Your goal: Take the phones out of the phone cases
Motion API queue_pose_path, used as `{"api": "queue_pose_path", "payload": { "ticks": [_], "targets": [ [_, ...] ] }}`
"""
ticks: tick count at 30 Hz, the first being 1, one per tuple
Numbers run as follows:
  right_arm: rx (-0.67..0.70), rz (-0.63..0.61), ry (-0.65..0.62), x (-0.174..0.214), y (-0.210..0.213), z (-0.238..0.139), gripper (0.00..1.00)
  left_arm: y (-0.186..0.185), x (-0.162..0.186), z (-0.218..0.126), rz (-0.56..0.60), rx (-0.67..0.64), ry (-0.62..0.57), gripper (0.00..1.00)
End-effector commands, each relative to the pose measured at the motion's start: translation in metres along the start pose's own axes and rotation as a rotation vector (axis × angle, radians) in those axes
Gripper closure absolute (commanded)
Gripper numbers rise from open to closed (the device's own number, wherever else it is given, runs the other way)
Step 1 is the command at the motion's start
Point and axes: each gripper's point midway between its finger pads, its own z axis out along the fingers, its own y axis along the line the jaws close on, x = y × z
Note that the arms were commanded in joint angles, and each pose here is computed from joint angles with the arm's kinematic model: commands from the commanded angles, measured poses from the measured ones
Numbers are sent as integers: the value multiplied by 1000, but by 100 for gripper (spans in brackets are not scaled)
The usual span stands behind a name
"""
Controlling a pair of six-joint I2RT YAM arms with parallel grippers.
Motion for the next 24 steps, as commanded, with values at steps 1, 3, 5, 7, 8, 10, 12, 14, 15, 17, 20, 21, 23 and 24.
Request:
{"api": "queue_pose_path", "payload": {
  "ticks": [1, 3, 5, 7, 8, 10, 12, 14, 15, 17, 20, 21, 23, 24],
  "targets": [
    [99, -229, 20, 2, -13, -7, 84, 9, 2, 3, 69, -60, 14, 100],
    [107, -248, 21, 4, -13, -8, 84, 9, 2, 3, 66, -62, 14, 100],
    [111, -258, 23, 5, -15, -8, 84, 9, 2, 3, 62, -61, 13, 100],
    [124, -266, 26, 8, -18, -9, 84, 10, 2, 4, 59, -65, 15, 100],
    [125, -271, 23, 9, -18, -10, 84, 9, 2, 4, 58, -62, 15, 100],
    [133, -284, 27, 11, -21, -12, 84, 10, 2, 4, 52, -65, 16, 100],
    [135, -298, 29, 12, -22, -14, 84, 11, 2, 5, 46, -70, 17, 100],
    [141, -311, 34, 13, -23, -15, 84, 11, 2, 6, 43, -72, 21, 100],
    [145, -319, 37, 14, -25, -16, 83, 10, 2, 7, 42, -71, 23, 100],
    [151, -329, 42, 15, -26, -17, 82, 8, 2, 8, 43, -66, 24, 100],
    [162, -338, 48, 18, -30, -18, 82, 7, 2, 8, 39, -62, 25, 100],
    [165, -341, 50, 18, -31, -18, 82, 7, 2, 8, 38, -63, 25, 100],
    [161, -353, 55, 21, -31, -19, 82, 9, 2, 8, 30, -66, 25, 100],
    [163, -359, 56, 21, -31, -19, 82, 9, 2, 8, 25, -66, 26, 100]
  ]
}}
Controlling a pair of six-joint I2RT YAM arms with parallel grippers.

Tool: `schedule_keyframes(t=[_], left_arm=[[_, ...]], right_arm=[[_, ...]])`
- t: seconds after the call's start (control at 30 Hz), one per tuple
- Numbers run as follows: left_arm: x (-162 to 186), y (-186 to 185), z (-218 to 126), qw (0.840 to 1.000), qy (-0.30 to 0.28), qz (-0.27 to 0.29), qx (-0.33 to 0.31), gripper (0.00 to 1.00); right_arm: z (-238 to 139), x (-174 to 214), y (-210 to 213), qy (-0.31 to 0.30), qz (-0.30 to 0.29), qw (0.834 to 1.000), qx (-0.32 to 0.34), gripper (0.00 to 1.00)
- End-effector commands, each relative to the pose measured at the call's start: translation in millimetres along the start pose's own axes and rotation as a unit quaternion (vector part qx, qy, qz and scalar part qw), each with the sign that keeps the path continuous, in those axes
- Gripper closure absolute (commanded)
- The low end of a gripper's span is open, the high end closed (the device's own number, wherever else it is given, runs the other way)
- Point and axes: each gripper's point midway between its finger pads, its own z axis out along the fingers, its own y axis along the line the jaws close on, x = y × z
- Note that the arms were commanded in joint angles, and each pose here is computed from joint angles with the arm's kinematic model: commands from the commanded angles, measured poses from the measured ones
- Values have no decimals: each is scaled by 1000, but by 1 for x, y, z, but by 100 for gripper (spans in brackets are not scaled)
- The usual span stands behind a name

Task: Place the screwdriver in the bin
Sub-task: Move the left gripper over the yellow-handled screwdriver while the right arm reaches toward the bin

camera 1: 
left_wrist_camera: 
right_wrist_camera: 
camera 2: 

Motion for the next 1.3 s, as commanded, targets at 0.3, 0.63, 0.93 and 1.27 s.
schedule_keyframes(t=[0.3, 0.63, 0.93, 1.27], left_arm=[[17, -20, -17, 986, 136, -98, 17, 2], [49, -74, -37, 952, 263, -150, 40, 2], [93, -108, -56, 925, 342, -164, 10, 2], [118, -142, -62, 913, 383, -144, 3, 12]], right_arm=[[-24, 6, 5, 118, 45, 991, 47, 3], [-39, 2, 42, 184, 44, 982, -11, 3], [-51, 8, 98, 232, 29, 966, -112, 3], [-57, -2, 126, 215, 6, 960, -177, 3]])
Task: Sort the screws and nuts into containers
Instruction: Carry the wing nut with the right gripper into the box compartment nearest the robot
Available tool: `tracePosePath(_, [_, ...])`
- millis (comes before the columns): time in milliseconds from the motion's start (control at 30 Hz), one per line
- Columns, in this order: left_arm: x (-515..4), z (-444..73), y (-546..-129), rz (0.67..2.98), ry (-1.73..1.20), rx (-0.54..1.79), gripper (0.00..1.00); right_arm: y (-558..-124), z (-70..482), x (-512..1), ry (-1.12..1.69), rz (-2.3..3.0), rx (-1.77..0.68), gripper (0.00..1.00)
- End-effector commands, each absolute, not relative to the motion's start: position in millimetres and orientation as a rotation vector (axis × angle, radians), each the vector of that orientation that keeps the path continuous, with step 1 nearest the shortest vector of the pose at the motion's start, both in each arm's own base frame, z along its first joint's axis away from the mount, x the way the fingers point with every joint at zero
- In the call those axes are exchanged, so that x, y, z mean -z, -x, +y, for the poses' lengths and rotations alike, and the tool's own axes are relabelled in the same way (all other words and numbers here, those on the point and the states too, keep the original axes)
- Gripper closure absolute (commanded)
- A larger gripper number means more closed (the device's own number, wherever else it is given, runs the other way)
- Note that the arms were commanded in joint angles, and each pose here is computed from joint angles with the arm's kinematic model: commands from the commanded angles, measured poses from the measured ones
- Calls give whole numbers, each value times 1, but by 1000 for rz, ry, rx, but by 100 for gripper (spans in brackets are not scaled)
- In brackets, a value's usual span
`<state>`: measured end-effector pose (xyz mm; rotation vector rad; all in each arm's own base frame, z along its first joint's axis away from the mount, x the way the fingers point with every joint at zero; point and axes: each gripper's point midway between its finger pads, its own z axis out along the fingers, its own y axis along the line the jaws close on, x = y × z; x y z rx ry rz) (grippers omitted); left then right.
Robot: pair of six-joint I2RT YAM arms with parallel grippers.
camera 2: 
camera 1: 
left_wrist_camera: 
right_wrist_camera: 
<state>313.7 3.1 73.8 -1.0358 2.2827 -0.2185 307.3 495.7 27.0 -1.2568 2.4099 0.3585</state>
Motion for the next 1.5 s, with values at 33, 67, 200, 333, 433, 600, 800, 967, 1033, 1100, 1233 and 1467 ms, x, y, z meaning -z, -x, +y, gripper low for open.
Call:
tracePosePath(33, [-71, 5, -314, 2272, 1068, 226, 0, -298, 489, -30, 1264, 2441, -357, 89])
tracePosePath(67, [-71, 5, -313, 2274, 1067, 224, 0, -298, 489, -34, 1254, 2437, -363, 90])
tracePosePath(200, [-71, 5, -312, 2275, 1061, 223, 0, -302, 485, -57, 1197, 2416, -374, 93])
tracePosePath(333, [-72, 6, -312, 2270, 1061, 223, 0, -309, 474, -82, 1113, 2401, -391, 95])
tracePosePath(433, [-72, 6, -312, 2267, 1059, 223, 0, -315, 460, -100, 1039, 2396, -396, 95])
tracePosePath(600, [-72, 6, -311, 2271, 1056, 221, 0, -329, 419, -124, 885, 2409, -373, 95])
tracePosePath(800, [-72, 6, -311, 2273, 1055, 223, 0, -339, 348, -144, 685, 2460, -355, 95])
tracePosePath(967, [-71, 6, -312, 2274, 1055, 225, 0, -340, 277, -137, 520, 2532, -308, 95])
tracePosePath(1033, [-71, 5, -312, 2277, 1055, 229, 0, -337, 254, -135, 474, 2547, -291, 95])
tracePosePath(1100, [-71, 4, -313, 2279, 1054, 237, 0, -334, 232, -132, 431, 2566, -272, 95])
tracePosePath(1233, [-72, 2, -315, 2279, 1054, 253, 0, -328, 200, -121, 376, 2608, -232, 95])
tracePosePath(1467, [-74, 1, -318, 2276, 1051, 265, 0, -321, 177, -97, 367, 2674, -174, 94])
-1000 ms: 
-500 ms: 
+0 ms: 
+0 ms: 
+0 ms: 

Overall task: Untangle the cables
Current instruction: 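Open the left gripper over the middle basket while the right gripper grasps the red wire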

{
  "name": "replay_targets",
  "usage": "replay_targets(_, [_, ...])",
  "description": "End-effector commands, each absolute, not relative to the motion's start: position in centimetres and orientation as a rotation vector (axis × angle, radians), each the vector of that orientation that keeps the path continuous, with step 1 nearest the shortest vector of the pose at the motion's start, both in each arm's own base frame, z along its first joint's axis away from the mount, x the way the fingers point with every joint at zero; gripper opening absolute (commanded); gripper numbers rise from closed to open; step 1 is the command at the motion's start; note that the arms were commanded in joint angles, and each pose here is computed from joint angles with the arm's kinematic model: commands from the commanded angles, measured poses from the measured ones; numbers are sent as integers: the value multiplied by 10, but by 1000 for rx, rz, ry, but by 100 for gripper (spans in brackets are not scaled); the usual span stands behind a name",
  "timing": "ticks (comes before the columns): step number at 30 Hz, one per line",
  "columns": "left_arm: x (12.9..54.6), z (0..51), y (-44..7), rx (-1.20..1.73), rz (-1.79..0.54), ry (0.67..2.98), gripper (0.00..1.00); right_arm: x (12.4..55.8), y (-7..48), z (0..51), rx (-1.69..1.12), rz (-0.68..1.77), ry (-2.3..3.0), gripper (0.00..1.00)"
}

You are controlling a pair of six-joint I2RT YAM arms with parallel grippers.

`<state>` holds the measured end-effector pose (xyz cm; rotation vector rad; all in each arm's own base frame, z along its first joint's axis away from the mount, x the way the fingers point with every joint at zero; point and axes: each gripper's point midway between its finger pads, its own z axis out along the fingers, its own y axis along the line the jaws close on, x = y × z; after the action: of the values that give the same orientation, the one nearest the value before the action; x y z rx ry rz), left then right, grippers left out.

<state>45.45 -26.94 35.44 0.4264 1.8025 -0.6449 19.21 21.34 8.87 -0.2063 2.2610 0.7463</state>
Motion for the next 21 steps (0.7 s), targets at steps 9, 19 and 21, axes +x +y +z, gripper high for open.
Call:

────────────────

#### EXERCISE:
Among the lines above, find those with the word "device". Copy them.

#### TASK RESPONSE:
Gripper numbers rise from open to closed (the device's own number, wherever else it is given, runs the other way)
- The low end of a gripper's span is open, the high end closed (the device's own number, wherever else it is given, runs the other way)
- A larger gripper number means more closed (the device's own number, wherever else it is given, runs the other way)

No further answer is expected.